→ **Work to be completed**
Could you set down exactly the lines of the data below, starting at the one that holds "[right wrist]" and ending at the one that holds "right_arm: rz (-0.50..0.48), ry", both included, and only those?

→ **Input data**
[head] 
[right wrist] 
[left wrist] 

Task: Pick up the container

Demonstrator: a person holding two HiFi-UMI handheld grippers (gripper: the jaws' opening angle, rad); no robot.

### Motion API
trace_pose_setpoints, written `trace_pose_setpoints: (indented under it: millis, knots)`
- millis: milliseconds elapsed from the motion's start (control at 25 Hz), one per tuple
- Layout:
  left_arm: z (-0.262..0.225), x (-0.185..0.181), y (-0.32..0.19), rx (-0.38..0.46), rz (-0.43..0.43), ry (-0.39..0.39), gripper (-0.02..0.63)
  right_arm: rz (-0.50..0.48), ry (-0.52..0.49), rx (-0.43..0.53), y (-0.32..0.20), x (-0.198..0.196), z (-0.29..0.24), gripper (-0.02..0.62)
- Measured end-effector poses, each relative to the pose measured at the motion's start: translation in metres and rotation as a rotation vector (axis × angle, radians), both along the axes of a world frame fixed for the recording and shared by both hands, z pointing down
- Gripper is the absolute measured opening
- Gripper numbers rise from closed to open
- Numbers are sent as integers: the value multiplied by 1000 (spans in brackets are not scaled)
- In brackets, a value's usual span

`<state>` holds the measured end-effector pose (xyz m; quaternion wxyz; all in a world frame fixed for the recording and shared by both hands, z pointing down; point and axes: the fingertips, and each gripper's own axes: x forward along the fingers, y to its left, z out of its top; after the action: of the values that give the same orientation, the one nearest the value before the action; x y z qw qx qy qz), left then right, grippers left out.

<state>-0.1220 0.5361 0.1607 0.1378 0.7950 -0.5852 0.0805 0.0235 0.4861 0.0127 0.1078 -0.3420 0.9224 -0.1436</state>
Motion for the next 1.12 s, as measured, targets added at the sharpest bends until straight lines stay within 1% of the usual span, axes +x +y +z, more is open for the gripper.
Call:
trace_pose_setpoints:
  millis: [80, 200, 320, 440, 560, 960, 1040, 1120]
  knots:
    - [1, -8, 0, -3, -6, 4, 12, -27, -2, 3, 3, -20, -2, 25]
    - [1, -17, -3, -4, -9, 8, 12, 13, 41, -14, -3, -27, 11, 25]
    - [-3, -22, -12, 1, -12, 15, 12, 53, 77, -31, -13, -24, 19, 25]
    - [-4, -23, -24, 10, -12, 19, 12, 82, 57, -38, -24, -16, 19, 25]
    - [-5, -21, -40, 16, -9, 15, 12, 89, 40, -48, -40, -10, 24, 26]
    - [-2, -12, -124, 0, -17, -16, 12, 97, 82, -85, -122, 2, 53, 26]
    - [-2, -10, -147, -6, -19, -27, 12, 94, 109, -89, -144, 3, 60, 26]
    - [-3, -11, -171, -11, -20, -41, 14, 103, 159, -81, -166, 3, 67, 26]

→ **Your response**
[right wrist] 
[left wrist] 

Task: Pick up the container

Demonstrator: a person holding two HiFi-UMI handheld grippers (gripper: the jaws' opening angle, rad); no robot.

### Motion API
trace_pose_setpoints, written `trace_pose_setpoints: (indented under it: millis, knots)`
- millis: milliseconds elapsed from the motion's start (control at 25 Hz), one per tuple
- Layout:
  left_arm: z (-0.262..0.225), x (-0.185..0.181), y (-0.32..0.19), rx (-0.38..0.46), rz (-0.43..0.43), ry (-0.39..0.39), gripper (-0.02..0.63)
  right_arm: rz (-0.50..0.48), ry (-0.52..0.49), rx (-0.43..0.53), y (-0.32..0.20), x (-0.198..0.196), z (-0.29..0.24), gripper (-0.02..0.62)

This concludes the answer to the exercise.